### EXERCISE DIRECTIONS
Copy each line of the following material that has the string "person".
** Opening GIVEN DATA block **
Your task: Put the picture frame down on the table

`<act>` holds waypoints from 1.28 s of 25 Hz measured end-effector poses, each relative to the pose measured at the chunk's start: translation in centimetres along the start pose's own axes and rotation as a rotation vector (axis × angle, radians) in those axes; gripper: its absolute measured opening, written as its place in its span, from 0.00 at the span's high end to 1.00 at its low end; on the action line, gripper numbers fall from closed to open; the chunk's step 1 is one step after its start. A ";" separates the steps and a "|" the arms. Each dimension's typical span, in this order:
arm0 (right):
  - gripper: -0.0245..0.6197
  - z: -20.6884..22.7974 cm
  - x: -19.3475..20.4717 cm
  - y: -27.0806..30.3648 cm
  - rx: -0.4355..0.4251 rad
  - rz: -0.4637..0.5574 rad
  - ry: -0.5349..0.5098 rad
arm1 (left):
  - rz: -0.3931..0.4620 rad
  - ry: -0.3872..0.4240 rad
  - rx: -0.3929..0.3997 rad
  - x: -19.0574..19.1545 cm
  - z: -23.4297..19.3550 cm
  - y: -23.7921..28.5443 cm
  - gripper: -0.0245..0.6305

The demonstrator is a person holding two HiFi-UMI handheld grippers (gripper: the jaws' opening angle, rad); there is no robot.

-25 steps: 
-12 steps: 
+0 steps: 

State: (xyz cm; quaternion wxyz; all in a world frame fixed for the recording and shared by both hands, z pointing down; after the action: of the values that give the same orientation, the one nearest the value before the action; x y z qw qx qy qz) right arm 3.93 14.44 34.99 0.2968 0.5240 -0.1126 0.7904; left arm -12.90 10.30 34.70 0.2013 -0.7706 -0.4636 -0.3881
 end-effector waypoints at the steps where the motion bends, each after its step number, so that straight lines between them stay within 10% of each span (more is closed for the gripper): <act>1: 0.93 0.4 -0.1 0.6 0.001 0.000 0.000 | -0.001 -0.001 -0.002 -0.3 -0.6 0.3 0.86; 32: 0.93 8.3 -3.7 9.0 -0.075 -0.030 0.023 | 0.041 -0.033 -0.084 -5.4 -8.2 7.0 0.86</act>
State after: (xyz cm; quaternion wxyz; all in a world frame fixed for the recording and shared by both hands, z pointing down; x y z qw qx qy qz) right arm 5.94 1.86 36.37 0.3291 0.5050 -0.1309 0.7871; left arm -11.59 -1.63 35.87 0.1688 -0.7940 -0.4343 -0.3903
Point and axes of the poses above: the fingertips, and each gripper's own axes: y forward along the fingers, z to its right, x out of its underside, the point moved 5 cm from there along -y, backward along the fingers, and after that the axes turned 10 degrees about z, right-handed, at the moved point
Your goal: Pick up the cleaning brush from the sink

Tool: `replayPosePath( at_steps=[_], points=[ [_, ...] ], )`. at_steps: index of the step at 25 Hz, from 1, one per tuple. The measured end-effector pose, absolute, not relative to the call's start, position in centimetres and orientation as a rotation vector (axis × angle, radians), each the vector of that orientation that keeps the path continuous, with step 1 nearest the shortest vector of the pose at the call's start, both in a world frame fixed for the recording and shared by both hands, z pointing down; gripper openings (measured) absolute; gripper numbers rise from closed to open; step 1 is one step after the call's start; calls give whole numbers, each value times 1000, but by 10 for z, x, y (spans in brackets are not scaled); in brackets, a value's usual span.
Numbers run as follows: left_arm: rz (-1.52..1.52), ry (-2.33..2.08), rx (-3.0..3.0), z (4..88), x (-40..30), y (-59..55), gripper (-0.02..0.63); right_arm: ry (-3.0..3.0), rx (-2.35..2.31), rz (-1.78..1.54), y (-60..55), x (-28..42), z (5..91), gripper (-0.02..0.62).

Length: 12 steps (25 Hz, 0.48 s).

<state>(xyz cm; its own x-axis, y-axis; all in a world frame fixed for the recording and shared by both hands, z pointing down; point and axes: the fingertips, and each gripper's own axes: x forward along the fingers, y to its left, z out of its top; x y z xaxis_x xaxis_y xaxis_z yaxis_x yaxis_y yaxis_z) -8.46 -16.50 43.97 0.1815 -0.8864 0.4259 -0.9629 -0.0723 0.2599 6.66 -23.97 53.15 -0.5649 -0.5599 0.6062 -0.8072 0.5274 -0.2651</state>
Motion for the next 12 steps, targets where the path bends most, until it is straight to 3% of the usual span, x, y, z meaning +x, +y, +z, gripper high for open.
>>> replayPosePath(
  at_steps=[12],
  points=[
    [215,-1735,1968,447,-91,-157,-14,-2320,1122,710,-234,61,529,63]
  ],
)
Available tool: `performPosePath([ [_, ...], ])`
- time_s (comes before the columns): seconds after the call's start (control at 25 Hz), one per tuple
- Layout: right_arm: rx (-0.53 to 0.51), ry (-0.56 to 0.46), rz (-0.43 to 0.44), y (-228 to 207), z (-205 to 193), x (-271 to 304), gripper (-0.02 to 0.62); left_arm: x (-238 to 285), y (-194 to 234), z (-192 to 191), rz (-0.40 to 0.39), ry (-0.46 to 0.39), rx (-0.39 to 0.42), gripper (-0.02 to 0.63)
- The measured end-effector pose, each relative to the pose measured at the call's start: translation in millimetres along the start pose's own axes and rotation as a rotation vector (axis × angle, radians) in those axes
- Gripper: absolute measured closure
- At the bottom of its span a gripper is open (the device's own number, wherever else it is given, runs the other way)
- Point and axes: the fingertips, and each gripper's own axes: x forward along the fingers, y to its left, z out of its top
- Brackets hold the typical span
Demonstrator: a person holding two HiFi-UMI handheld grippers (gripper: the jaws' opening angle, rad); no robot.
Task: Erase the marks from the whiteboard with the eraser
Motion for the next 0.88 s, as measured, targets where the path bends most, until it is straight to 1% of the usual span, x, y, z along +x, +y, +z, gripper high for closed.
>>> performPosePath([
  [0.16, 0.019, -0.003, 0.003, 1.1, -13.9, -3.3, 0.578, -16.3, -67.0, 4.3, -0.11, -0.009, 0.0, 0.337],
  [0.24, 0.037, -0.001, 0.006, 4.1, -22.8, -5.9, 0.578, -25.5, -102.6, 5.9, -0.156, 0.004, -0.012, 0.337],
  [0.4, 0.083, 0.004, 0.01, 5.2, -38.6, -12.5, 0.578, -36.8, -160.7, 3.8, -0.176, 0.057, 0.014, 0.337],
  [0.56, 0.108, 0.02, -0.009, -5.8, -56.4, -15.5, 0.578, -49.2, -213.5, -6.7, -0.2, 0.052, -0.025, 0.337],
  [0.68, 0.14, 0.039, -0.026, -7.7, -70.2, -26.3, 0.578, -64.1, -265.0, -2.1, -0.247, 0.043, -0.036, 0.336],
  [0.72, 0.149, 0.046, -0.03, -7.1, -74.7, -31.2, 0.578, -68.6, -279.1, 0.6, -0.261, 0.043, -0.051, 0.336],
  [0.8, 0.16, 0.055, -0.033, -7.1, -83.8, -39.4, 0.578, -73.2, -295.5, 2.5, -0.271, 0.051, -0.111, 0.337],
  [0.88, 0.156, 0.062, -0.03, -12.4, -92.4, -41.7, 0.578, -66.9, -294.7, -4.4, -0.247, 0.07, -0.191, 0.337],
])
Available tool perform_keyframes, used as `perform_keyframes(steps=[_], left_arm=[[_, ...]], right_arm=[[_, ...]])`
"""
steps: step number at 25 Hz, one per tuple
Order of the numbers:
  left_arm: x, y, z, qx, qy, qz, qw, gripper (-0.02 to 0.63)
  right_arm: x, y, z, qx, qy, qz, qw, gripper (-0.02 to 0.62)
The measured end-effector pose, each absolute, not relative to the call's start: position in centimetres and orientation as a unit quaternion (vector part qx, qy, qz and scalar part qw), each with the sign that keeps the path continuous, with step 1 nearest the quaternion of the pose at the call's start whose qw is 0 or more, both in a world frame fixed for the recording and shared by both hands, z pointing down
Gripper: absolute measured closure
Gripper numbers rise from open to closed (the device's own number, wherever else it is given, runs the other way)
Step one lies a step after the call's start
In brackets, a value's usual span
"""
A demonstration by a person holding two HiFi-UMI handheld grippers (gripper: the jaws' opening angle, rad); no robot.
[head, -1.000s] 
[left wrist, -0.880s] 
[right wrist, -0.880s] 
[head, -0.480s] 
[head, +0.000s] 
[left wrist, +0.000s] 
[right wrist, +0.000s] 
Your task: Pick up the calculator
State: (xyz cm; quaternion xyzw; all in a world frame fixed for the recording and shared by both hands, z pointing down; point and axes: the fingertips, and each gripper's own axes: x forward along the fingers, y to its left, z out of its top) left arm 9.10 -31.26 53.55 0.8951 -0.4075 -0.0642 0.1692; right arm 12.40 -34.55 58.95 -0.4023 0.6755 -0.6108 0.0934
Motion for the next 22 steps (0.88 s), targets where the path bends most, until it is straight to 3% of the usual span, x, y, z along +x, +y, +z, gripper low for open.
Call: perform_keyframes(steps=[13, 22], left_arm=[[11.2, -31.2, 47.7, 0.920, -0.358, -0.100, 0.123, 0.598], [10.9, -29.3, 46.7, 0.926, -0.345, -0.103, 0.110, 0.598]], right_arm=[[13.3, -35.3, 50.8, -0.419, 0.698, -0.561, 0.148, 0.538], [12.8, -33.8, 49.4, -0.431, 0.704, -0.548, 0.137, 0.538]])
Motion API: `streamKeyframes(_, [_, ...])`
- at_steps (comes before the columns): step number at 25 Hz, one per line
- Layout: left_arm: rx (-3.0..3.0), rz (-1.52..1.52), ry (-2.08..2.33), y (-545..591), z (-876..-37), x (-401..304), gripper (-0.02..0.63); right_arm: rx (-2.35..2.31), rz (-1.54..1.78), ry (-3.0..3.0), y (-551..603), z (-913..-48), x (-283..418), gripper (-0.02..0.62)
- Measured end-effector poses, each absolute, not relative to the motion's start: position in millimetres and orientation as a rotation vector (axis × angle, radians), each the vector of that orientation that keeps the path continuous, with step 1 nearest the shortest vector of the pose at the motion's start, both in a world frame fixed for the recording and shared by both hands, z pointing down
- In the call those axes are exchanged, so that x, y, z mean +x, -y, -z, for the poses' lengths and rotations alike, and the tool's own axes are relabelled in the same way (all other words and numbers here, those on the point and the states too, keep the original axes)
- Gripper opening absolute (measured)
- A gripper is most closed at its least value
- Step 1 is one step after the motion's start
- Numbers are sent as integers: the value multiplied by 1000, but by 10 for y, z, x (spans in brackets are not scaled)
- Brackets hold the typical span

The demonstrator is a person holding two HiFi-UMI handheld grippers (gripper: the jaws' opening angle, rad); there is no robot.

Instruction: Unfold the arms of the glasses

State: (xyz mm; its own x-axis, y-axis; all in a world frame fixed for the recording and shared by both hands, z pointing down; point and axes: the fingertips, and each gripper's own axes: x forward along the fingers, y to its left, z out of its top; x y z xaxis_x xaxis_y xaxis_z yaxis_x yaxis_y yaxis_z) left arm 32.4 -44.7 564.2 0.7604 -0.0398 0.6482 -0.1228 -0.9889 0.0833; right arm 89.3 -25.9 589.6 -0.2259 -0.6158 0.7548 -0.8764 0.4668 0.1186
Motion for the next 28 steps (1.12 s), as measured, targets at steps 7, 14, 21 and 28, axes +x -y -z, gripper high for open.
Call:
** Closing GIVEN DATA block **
### EXERCISE RESULT
The demonstrator is a person holding two HiFi-UMI handheld grippers (gripper: the jaws' opening angle, rad); there is no robot.
Demonstrator: a person holding two HiFi-UMI handheld grippers (gripper: the jaws' opening angle, rad); no robot.
A demonstration by a person holding two HiFi-UMI handheld grippers (gripper: the jaws' opening angle, rad); no robot.
The demonstrator is a person holding two HiFi-UMI handheld grippers (gripper: the jaws' opening angle, rad); there is no robot.

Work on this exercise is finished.